Work to be completed → Your answer should hold only the line containing "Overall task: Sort" and each line that follows it in the listing, copied exactly.

[Dataset excerpt — start]

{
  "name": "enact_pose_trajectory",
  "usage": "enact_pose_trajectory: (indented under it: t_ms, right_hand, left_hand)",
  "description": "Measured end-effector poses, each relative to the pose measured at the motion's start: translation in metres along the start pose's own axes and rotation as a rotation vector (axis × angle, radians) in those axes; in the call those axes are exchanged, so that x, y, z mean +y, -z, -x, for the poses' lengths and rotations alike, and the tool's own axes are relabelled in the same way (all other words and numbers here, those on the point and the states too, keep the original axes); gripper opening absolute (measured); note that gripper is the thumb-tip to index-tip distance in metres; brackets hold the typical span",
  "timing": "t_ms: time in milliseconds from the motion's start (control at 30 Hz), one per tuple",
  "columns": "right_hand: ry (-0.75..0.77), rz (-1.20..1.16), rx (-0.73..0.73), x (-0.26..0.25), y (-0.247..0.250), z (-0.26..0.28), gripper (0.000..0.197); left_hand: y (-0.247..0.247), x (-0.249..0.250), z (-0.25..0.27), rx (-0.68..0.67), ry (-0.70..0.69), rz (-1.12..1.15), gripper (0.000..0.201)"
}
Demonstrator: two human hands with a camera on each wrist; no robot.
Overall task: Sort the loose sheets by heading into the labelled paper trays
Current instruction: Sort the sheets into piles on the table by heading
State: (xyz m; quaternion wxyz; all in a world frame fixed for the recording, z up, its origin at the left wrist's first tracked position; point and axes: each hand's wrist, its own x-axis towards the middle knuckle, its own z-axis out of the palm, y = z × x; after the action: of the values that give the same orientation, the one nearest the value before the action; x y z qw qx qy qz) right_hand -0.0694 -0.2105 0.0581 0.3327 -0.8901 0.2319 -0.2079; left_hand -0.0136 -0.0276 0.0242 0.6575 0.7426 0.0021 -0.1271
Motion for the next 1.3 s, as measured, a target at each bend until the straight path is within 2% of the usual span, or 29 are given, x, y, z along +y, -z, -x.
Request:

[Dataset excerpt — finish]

Output for this exercise →
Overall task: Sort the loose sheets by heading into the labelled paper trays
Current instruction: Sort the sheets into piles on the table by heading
State: (xyz m; quaternion wxyz; all in a world frame fixed for the recording, z up, its origin at the left wrist's first tracked position; point and axes: each hand's wrist, its own x-axis towards the middle knuckle, its own z-axis out of the palm, y = z × x; after the action: of the values that give the same orientation, the one nearest the value before the action; x y z qw qx qy qz) right_hand -0.0694 -0.2105 0.0581 0.3327 -0.8901 0.2319 -0.2079; left_hand -0.0136 -0.0276 0.0242 0.6575 0.7426 0.0021 -0.1271
Motion for the next 1.3 s, as measured, a target at each bend until the straight path is within 2% of the usual span, or 29 are given, x, y, z along +y, -z, -x.
Request:

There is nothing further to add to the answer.